4 Comments
User's avatar
Dylan's avatar

I redid the analysis using the CDC's six-level urban-rural classification instead of population per unit area, and it removed race as a significant factor. The R-squared of the model also goes up when using the CDC's classification (0.31 -> 0.41).

Expand full comment
Zachary Donnini's avatar

Thank you for your insightful comment, although I am unable to replicate your analysis. I am wondering whether you did a linear regression instead of a beta regression, which I am more comfortable with given the output is a proportion that ranges between 0 and 1.

I downloaded the CDC six-level classification and used it instead of ln(population/unit area) and redid the analysis as you suggested but my "pseudo R-sqaured" declined from .2 to .14 and race did stay extremely significant (Black% Pr(>|z|)<2e-16).

Expand full comment
Dylan's avatar

Sorry for not getting back to this sooner: I re-did the analysis with beta regression (nice catch) and the result didn't change w.r.t variable significance. I think this is because I am not using the census dataset (how did you have the patience to clean this??). Instead, I used demographics, income, and population data from [CORGIS](https://corgis-edu.github.io/corgis/csv/county_demographics/). Another discrepancy is that my R-squared values are far higher than the 0.2 or 0.14 you reference in your comment (this doesn't mean that my data is "better", just an indicator that our datasets clearly differ substantially since we're doing the same analysis in theory).
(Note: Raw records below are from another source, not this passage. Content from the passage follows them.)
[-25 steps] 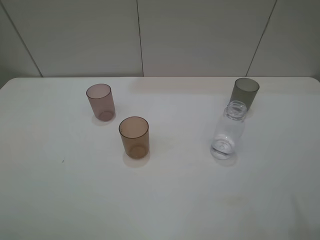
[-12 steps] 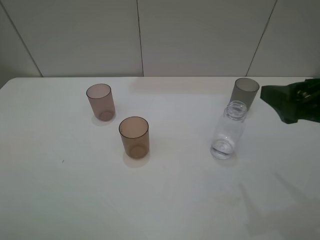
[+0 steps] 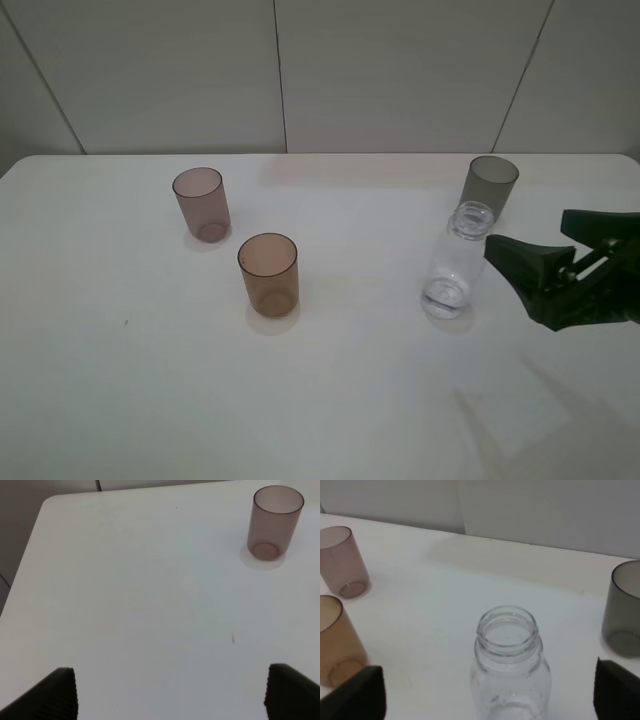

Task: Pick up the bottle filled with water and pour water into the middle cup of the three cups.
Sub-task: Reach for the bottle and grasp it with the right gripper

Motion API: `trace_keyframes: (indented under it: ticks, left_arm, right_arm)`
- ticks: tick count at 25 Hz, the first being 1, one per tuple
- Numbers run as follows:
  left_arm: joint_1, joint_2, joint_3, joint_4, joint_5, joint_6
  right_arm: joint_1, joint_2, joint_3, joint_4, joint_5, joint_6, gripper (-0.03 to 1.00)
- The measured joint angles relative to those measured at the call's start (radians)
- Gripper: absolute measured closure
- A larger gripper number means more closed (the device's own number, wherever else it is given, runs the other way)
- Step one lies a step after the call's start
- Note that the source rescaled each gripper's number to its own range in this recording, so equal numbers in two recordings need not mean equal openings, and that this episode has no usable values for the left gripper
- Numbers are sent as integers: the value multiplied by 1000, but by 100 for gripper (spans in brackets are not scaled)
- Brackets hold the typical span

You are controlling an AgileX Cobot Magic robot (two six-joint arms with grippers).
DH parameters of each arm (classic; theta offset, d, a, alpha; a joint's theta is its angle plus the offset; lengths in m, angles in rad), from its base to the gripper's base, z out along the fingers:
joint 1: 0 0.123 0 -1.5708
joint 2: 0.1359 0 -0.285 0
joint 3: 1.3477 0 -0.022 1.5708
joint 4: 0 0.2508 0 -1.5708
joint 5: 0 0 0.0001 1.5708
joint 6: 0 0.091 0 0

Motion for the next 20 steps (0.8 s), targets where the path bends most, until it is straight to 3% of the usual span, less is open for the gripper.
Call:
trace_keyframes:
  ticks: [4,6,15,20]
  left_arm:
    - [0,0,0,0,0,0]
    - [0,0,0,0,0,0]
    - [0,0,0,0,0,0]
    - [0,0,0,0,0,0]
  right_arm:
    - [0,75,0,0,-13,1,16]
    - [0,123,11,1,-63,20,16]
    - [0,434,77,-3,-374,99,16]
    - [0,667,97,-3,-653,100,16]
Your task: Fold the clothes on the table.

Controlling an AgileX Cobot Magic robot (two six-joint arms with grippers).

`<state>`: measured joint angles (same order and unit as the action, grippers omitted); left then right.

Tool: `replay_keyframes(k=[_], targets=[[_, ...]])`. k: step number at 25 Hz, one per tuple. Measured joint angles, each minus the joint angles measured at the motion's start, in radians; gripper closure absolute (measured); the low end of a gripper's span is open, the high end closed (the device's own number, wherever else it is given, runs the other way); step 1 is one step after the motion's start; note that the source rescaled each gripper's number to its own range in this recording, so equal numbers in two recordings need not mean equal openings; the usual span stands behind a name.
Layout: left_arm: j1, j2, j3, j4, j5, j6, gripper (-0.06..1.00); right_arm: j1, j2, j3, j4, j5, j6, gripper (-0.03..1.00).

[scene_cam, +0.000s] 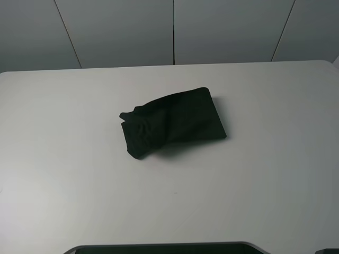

An interesting additional result I found is that controlling for whether the state is in the South causes percent-Black to have a non-significant positive correlation, both with log-density and the CDC models. My model with the highest pseudo R-squared (0.49) is the one with log-density that controls for Southernness, but none of the models, including the ones in your initial analysis, lie outside of the bound of (0.30, 0.50) with my data, and I don't think that splitting hairs on model accuracy will lead to much here.

I can send you my scripts if you'd like, or if you send me census data I can re-run the analysis.

Expand full comment
Zachary Donnini's avatar

Sorry for the late reply. Thanks again for the insight in this comment, but I can't replicate this. Even adding a fixed or random effect in for "state" the coefficient for "Black%" is still negative with extreme significance (Black% Pr(>|z|)<2e-16). In the fixed effects model, the Pseudo R-squared increases to 0.3412. This negative coefficient and exists significance persists whether I weight by county population or chose not to. I'm not sure what's happening in your analysis, but it is hard to identify.

Potentially you have some sort of problem in your betareg related to extreme values? Try adding .0001 to every proportion then multiplying by .999 to fix that...

I sadly can't send the census data since it is a proprietary dataset, but it really shouldn't matter that much. I'm sure the CORGIS data is slightly different than the official gov't numbers but it shouldn't be that far off.

Expand full comment